The grave is thought to contain the remains of hundreds of Muslim civilians killed by Serb forces during the 1992-95 Bosnian war, including some who died in the 1995 massacre at Srebrenica. 

“This is most likely the biggest mass grave ever found in Bosnia and it will take us more than a month to uncover all the bodies,” Murat Hurtic, the head of the Muslim Commission for Missing Persons for the region of Tuzla, told The Associated Press. 

The site of the mass grave, which is about the size of a tennis court, is near the eastern Bosnian village of Memici, about 50 miles north-east of Sarajevo. 

It was detected a year ago after reports from wartime witnesses who saw convoys of trucks heading there, loaded with the remains of bodies. 

The commission kept its finding secret for a year and concealed witness identities, to ensure the site was not disturbed before excavations began. 

Hundreds of Bosnian Muslims were executed when Serb forces occupied the area close to the Serbian border at the start of the war. Their bodies were initially buried together at the local Muslim cemetery in nearby Zvornik. 

Later, in 1995, some 8,000 Muslim men and boys were summarily executed after Serbian troops overran the nearby UN-protected enclave of Srebrenica in July 1995. That massacre is considered to be the worst atrocity in Europe since World War II. 

According to samples taken from the soil, the Memici mass grave is believed to contain victims from that massacre, as well as those killed at the beginning of the war and first buried in Zvornik. 

The tactic of removing and reburying victims was used by the Bosnian Serbs to hide evidence of massacres from the UN war crimes tribunal in The Hague, which is prosecuting suspected perpetrators of atrocities during the Balkan wars. UN investigators were present at the site today. 

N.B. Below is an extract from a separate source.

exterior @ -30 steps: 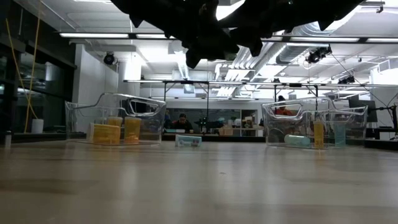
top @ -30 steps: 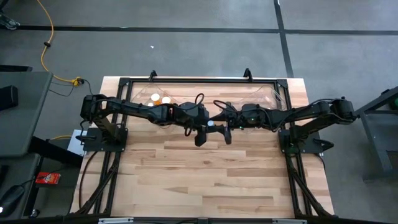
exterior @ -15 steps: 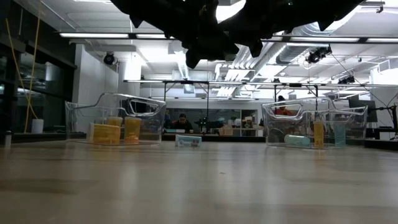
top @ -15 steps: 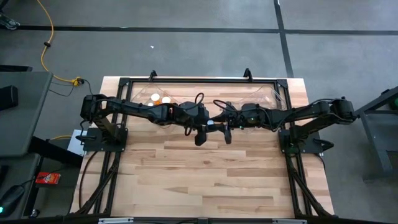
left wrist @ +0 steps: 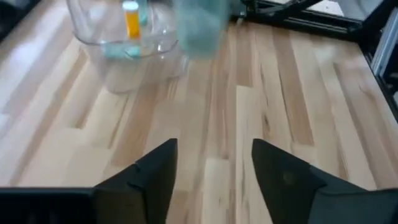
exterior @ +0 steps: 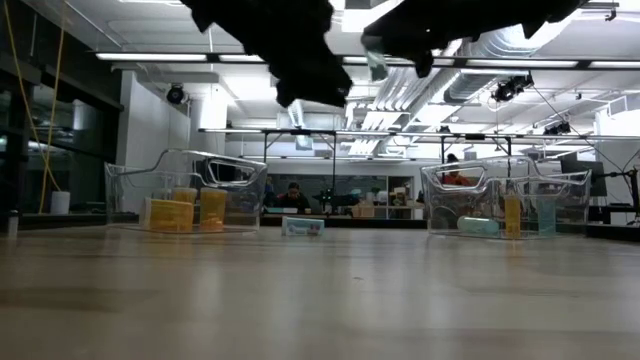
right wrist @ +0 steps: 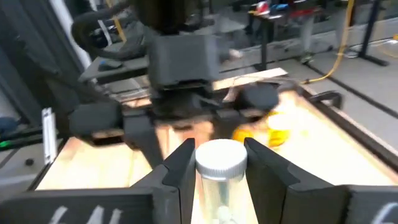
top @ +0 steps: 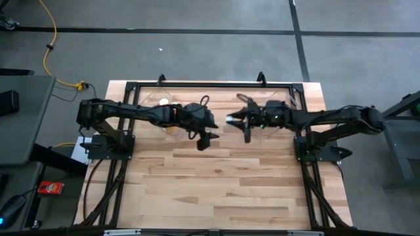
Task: Pick and place medicine bottles into bin by pill shape (circle, oval)
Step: Put the green tablet bottle into the right transparent bin
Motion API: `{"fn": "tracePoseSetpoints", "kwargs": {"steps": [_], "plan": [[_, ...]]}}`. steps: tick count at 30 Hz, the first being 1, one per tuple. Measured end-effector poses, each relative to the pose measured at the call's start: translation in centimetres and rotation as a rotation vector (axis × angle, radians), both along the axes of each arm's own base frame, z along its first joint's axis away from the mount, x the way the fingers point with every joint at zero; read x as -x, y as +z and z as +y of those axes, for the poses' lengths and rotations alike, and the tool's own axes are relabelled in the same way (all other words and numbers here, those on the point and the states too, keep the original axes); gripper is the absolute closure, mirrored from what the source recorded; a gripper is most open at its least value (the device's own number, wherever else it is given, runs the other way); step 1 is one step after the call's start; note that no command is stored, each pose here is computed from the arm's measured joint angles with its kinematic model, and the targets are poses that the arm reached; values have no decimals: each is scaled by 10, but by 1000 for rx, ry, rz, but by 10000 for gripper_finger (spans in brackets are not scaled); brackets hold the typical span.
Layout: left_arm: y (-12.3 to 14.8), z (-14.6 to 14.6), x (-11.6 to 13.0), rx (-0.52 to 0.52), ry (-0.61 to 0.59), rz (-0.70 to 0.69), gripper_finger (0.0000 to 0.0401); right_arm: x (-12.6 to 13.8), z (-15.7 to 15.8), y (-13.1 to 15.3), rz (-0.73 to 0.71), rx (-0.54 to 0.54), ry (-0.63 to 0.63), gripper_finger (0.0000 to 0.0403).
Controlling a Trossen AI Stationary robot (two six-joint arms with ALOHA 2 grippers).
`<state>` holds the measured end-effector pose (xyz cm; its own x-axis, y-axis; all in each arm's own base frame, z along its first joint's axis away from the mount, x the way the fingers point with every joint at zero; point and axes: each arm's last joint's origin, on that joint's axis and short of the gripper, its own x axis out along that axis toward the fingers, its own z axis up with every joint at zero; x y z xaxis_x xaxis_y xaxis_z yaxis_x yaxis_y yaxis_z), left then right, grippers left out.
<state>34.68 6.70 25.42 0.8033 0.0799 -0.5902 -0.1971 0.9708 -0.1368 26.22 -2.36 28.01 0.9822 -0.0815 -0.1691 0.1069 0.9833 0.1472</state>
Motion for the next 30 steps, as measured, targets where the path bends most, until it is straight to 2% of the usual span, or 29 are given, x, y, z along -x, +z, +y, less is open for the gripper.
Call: {"fn": "tracePoseSetpoints", "kwargs": {"steps": [4, 7, 10, 13, 18, 21, 26, 30], "plan": [[21, -1, 25, -4, -1, 45, 187, 23, -9, 16, -4, 8, -48, 302], [43, -4, 42, -8, 5, 4, 187, 41, -12, 24, 8, 39, -103, 302], [67, -8, 59, -46, 25, -119, 189, 59, -13, 34, 2, 71, -166, 302], [79, -13, 79, -83, 70, -286, 189, 74, -13, 41, -13, 84, -209, 302], [74, -19, 118, -105, 144, -571, 189, 90, -11, 46, -24, 73, -235, 302], [61, -23, 141, -87, 165, -680, 189, 93, -10, 46, -21, 59, -236, 302], [43, -27, 165, -30, 213, -731, 189, 90, -10, 43, 2, 60, -228, 302], [44, -28, 171, -15, 233, -748, 190, 88, -11, 44, -11, 67, -227, 302]]}}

Skeletons in such graves are often crushed and mixed up during reburial, which makes identification difficult. Experts must first attempt to match bones before using a sophisticated DNA identification method to give each body a name. 

DNA from bone marrow is matched with blood samples taken from families of missing persons. This is the only reliable way to identify victims more than a decade after their death. 

More than 250,000 people died during the Bosnian war, involving the country’s Serbs, Croats and Muslims, and 20,000 people are missing. The bodies of many of the missing are being found in mass graves throughout the country. Some 90 percent of them are Bosnian Muslims. 

Meanwhile, the war crimes trial of former Yugoslav president Slobodan Milosevic was suspended again today because he is ill, a judge told the UN court in The Hague. 

“A report has reached us … of the illness of the accused in the detention unit. A doctor is apparently on his way to see him …,” presiding judge Richard May said, adding that doctors would submit a medical report later. 

Mr Milosevic’s trial for genocide, war crimes and crimes against humanity in Bosnia, Croatia and Kosovo has been repeatedly interrupted by the accused’s bouts of ill health since it began in February 2002.